- Born: 4 October 1901 Bad Berneck, Germany
- Died: 6 September 1965 (aged 63) Frankfurt, Germany
- Known for: Painting

= Carl Heidenreich =

German painter

Carl Heidenreich (1901-1965) was a German American artist and an important contributor to the Abstract Expressionist movement in New York.

==Life in Germany==
Heidenreich was born on October 4, 1901, in Bad Berneck and studied art in the National Arts School in Munich, later becoming one of the first students of Hans Hofmann at his private art school in Munich, the Schule für Bildende Kunst (School of Fine Arts), considered the most progressive in Germany. In 1922, Heidenreich moved to Berlin, where he supported himself as a scene painter in the UFA studios in Babelsberg. Since the mid-1920s, Heidenreich exhibited actively, including exhibitions at Berlin Secession and the Academy of Arts in Berlin. His work was strongly rooted in German Expressionism, as evidenced by such paintings as Street Encounter (1932).

==Politics==
Heidenreich was a member of the Communist Party of Germany (Opposition) (KPD-O). After the Nazi rise to power in 1933, Heidenreich was deemed a degenerate artist and his upcoming solo exhibition in Berlin was abruptly cancelled. He was imprisoned by the SS at Berlin's Moabit prison, used as the detention center by the Gestapo. After his release in 1934, Heidenreich escaped to Spain, leaving behind nearly 300 works, most of them destroyed and lost. Deported to France in 1935, he returned to Spain at the start of the Spanish Civil War. Heidenreich joined the Bataillon de choque Rovira of the Partido Obrero de Unificación Marxista (POUM), an Anarcho-Syndicalist unit within the anti-Stalinist Spanish Communist Party, memorialized by George Orwell in his book, Homage to Catalonia. In 1938, he was incarcerated by the Stalinist-controlled Catalonian government and tortured in Barcelona's Modelo prison. A number of paintings and works on paper, documenting this period of Heidenreich's life, survived in private collections. Among them are a series of prison sketches.

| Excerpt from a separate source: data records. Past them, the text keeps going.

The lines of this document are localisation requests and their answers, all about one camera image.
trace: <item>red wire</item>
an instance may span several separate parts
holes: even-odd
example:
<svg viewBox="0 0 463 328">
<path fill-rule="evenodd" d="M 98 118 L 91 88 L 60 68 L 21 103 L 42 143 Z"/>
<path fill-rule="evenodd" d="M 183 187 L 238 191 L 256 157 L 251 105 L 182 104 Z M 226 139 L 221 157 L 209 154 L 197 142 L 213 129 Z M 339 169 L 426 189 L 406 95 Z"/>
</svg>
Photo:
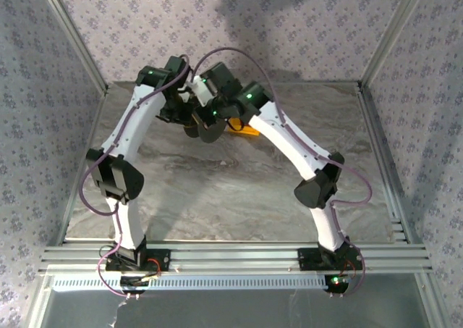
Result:
<svg viewBox="0 0 463 328">
<path fill-rule="evenodd" d="M 156 271 L 156 275 L 159 274 L 161 272 L 161 265 L 159 264 L 158 260 L 154 259 L 154 258 L 149 258 L 148 261 L 152 261 L 152 262 L 156 263 L 156 265 L 158 266 L 158 270 Z"/>
<path fill-rule="evenodd" d="M 353 279 L 355 277 L 355 275 L 357 274 L 357 270 L 355 269 L 355 266 L 351 261 L 347 260 L 346 264 L 350 265 L 354 269 L 354 276 L 352 277 L 352 279 Z"/>
</svg>

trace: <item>cable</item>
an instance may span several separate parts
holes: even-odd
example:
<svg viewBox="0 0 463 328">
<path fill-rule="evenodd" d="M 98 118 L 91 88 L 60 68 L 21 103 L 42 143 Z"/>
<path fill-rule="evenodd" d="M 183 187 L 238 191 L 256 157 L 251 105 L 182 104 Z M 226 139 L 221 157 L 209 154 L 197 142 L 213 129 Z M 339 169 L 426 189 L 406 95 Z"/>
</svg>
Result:
<svg viewBox="0 0 463 328">
<path fill-rule="evenodd" d="M 115 295 L 118 295 L 119 297 L 124 297 L 126 298 L 127 296 L 123 293 L 118 292 L 115 290 L 113 287 L 109 285 L 109 283 L 103 278 L 103 275 L 101 274 L 101 264 L 103 261 L 108 258 L 111 254 L 115 254 L 121 247 L 122 243 L 122 227 L 121 227 L 121 221 L 119 219 L 119 214 L 117 213 L 119 211 L 119 203 L 116 204 L 114 207 L 114 214 L 116 215 L 116 222 L 117 222 L 117 228 L 119 229 L 119 242 L 117 243 L 116 247 L 114 247 L 112 250 L 110 250 L 107 254 L 102 256 L 100 260 L 98 261 L 98 265 L 96 266 L 96 269 L 98 271 L 98 276 L 100 277 L 101 281 L 103 284 L 109 289 L 109 291 Z"/>
<path fill-rule="evenodd" d="M 153 277 L 153 276 L 158 276 L 159 273 L 161 272 L 161 265 L 159 264 L 158 260 L 155 259 L 155 258 L 148 258 L 148 261 L 151 261 L 153 263 L 156 264 L 157 266 L 157 269 L 156 269 L 156 272 L 154 274 L 148 274 L 146 275 L 144 278 L 147 279 L 147 278 L 150 278 L 150 277 Z"/>
<path fill-rule="evenodd" d="M 103 255 L 101 254 L 101 251 L 102 251 L 103 248 L 105 248 L 105 247 L 109 247 L 109 249 L 112 250 L 114 246 L 113 246 L 113 245 L 102 245 L 102 246 L 100 247 L 99 251 L 98 251 L 98 255 L 100 256 L 100 258 L 103 256 Z"/>
<path fill-rule="evenodd" d="M 346 260 L 346 262 L 344 263 L 344 268 L 342 269 L 342 272 L 339 273 L 338 277 L 341 277 L 342 274 L 346 271 L 347 264 L 351 266 L 352 270 L 354 270 L 354 276 L 351 277 L 351 279 L 354 279 L 357 274 L 357 270 L 355 269 L 354 264 L 350 260 Z"/>
<path fill-rule="evenodd" d="M 335 222 L 335 225 L 336 225 L 336 228 L 337 228 L 337 232 L 344 239 L 344 242 L 346 242 L 348 245 L 352 246 L 359 253 L 359 256 L 361 258 L 362 277 L 361 277 L 360 281 L 357 283 L 357 285 L 355 286 L 355 288 L 350 293 L 348 293 L 346 295 L 343 295 L 343 296 L 354 294 L 355 292 L 358 291 L 358 289 L 360 288 L 361 284 L 363 283 L 363 281 L 365 279 L 365 273 L 366 273 L 365 258 L 363 257 L 360 249 L 353 242 L 351 242 L 349 240 L 349 238 L 347 238 L 346 235 L 344 235 L 344 233 L 341 231 L 341 226 L 339 225 L 339 221 L 338 221 L 338 218 L 337 218 L 337 215 L 336 215 L 336 209 L 334 208 L 334 204 L 335 203 L 342 203 L 342 204 L 349 205 L 349 206 L 362 206 L 362 205 L 365 205 L 366 203 L 368 203 L 368 201 L 370 201 L 371 197 L 373 196 L 373 189 L 371 187 L 370 182 L 368 182 L 367 178 L 365 178 L 362 174 L 360 174 L 356 170 L 354 170 L 354 169 L 352 169 L 350 167 L 346 167 L 343 164 L 338 163 L 337 161 L 334 161 L 334 160 L 331 160 L 331 159 L 326 158 L 324 156 L 321 156 L 316 151 L 314 151 L 311 147 L 309 147 L 309 145 L 306 144 L 304 142 L 304 140 L 302 140 L 299 136 L 297 136 L 296 132 L 291 128 L 291 126 L 288 123 L 286 123 L 286 117 L 284 116 L 283 109 L 281 108 L 281 104 L 280 104 L 278 94 L 276 93 L 275 88 L 273 86 L 273 83 L 271 82 L 271 79 L 268 76 L 267 72 L 263 69 L 263 67 L 254 58 L 252 58 L 245 51 L 242 51 L 241 49 L 234 48 L 234 47 L 220 47 L 220 48 L 217 48 L 217 49 L 213 49 L 212 51 L 207 53 L 205 56 L 203 56 L 203 58 L 201 58 L 201 60 L 196 64 L 196 66 L 195 66 L 195 68 L 193 70 L 192 79 L 194 78 L 194 76 L 196 76 L 196 73 L 199 70 L 200 65 L 208 57 L 210 57 L 212 54 L 215 54 L 215 53 L 217 53 L 219 51 L 236 51 L 236 52 L 246 56 L 252 63 L 254 63 L 254 65 L 260 70 L 260 72 L 262 72 L 262 74 L 263 74 L 264 78 L 266 79 L 267 84 L 268 84 L 268 86 L 271 89 L 271 92 L 273 94 L 273 101 L 275 102 L 276 112 L 278 113 L 278 116 L 279 116 L 279 119 L 281 120 L 282 126 L 284 128 L 286 128 L 286 130 L 288 130 L 288 133 L 294 138 L 294 140 L 296 142 L 298 142 L 307 152 L 309 152 L 311 155 L 313 155 L 317 159 L 320 159 L 322 161 L 326 161 L 329 164 L 336 165 L 337 167 L 339 167 L 342 170 L 351 172 L 352 174 L 354 174 L 355 176 L 360 178 L 366 184 L 367 189 L 368 189 L 368 194 L 367 194 L 367 197 L 365 199 L 363 199 L 361 201 L 332 200 L 331 203 L 330 203 L 330 209 L 331 209 L 331 213 L 333 214 L 333 218 L 334 218 L 334 222 Z"/>
<path fill-rule="evenodd" d="M 154 91 L 152 91 L 151 93 L 149 93 L 147 96 L 141 98 L 128 112 L 127 112 L 127 116 L 124 118 L 124 121 L 122 122 L 122 125 L 119 129 L 119 132 L 117 133 L 116 137 L 114 138 L 114 142 L 111 146 L 109 146 L 108 150 L 103 153 L 103 155 L 98 158 L 97 161 L 95 161 L 88 169 L 87 171 L 84 173 L 84 175 L 82 176 L 82 179 L 80 181 L 80 184 L 79 184 L 79 197 L 80 197 L 80 200 L 82 200 L 83 204 L 85 205 L 85 207 L 87 207 L 89 210 L 91 210 L 94 214 L 97 214 L 99 216 L 105 216 L 105 217 L 108 217 L 108 216 L 112 216 L 113 214 L 116 213 L 116 210 L 112 211 L 112 212 L 103 212 L 103 211 L 99 211 L 97 209 L 95 209 L 93 206 L 90 205 L 90 203 L 87 201 L 87 199 L 85 198 L 84 196 L 84 183 L 87 179 L 87 177 L 92 173 L 92 171 L 104 160 L 106 159 L 106 157 L 111 153 L 111 151 L 113 149 L 115 149 L 117 146 L 118 146 L 118 142 L 120 140 L 120 138 L 122 137 L 122 133 L 124 132 L 125 130 L 125 127 L 127 126 L 130 118 L 132 117 L 133 113 L 139 109 L 142 104 L 144 102 L 146 102 L 147 100 L 149 100 L 150 98 L 152 98 L 153 96 L 155 96 L 156 94 L 160 93 L 161 91 L 164 91 L 166 90 L 167 88 L 170 88 L 171 86 L 173 86 L 175 83 L 177 83 L 180 79 L 182 79 L 185 74 L 189 71 L 190 69 L 190 60 L 188 59 L 188 56 L 186 55 L 181 55 L 180 56 L 181 58 L 183 58 L 185 61 L 186 61 L 186 65 L 185 65 L 185 68 L 180 72 L 180 74 L 178 76 L 176 76 L 173 80 L 171 80 L 169 83 L 163 85 L 162 87 L 160 87 L 159 89 L 155 89 Z"/>
</svg>

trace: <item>patterned wall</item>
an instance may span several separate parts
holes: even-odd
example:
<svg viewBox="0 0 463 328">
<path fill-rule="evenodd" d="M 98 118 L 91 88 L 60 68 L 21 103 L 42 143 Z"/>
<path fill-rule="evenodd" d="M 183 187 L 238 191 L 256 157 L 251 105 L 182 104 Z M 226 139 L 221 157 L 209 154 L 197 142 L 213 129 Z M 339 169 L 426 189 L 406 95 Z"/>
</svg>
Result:
<svg viewBox="0 0 463 328">
<path fill-rule="evenodd" d="M 45 0 L 0 0 L 0 26 L 0 327 L 17 327 L 99 92 Z"/>
<path fill-rule="evenodd" d="M 251 52 L 275 80 L 359 80 L 399 1 L 64 0 L 107 80 L 217 46 Z M 257 74 L 240 56 L 222 59 Z"/>
<path fill-rule="evenodd" d="M 372 94 L 412 226 L 463 327 L 463 0 L 420 0 Z"/>
</svg>

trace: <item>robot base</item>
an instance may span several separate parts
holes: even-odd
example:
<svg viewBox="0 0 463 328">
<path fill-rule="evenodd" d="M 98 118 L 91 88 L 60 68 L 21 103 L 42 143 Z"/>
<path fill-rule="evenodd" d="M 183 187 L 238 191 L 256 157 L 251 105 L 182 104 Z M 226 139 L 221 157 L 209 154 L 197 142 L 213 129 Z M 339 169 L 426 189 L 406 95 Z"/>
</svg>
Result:
<svg viewBox="0 0 463 328">
<path fill-rule="evenodd" d="M 353 248 L 348 243 L 344 242 L 340 248 L 332 252 L 325 249 L 320 244 L 317 248 L 299 248 L 297 250 L 297 258 L 301 272 L 308 271 L 339 271 L 340 275 L 326 275 L 325 281 L 328 288 L 325 290 L 328 293 L 342 294 L 349 287 L 350 278 L 347 275 L 342 275 L 349 268 L 358 273 L 362 272 L 363 266 L 360 260 L 361 255 L 356 248 Z"/>
<path fill-rule="evenodd" d="M 135 250 L 121 247 L 106 262 L 107 272 L 167 272 L 171 260 L 168 249 L 146 247 L 146 237 Z"/>
</svg>

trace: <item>metal corner post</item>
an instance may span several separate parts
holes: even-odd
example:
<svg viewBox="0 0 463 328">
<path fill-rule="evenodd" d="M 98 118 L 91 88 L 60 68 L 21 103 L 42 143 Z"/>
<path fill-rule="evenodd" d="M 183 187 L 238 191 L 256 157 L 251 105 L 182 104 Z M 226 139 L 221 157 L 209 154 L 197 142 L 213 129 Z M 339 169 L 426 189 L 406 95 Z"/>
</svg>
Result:
<svg viewBox="0 0 463 328">
<path fill-rule="evenodd" d="M 77 31 L 77 28 L 75 27 L 71 17 L 67 13 L 63 1 L 46 1 L 50 5 L 50 8 L 53 11 L 53 13 L 56 15 L 56 18 L 59 21 L 62 30 L 68 37 L 69 42 L 72 44 L 72 47 L 79 56 L 80 61 L 83 63 L 93 83 L 100 91 L 105 91 L 107 89 L 107 84 L 103 79 L 103 76 L 101 75 L 100 71 L 98 70 L 90 52 L 87 50 L 87 47 L 85 46 L 82 38 L 80 37 L 80 34 Z"/>
</svg>

In early 1939, as Franco's Falangist forces swept through Barcelona, ending the Spanish Civil War, Heidenreich fled back to Paris, where he stayed until the outbreak of World War II. Imprisoned in 1940 at the camp Cepoy/Loiret as an enemy alien, he made his way to Marseilles. In 1941, with the support of the American Guild for German Cultural Freedom, he received a visa from the US Consulate; in May 1941 he left on the S.S. Capitain Paul Lemerle, reportedly the last ship allowed by the British to pass through the Straits of Gibraltar. After some weeks' internment on the island of Martinique, he was able to book passage on the Duc d'Aumale, arriving in New York at the end of May. An important group of watercolors records his impressions of the Caribbean island.
 Gabriele Saure, Carl Heidenreich (Goethe-Institut, New York)

==Art Career in the US==
Heidenreich settled in New York, where he was welcomed by the community of German and German Jewish refugee intellectuals, including Hannah Arendt and her husband Heinrich Blücher. In 1949, Heidenreich became an American citizen and had a first major exhibition at Harry Salpeter Gallery. Throughout the 1950s and early 1960s, Heidenreich exhibited regularly, his work was widely collected, and he made significant contributions to Abstract Expressionism, both as a painter and watercolorist. His works are included in the collections of the Whitney Museum of American Art, the Smithsonian American Art Museum, and the Brooklyn Museum. In 1965, Heidenreich returned to Germany for the first time in 30 years to attend his first postwar exhibitions in Frankfurt and Berlin. Already suffering from a serious illness, he died in Frankfurt on September 6, 1965.

A significant number of artworks left behind in Heidenreich's New York studio have been cared for by family friends and collectors, primarily Richard M. Buxbaum and Emanuel Wolf, who have maintained the artist's legacy through continued exhibitions and publications. In 2004, Heidenreich’s work was shown along with his teacher’s (Hans Hofmann) at a major exhibition at the Berkeley Art Museum/Pacific Film Archive, which published a catalog with essays by Peter Selz, Alla Efimova, and Gabriele Saure. In 2006, the Goethe Institut in New York presented a retrospective of Heidenreich’s American work; in 2011 a major exhibit was mounted at the Pankow/Berlin Artists' Collective Gallery.

The Carl Heidenreich Foundation, established in 2015, supports exhibits of his work at US and European museums, as well as continuing research and a virtual catalogue raisonée on www.carlheidenreichfoundation.org.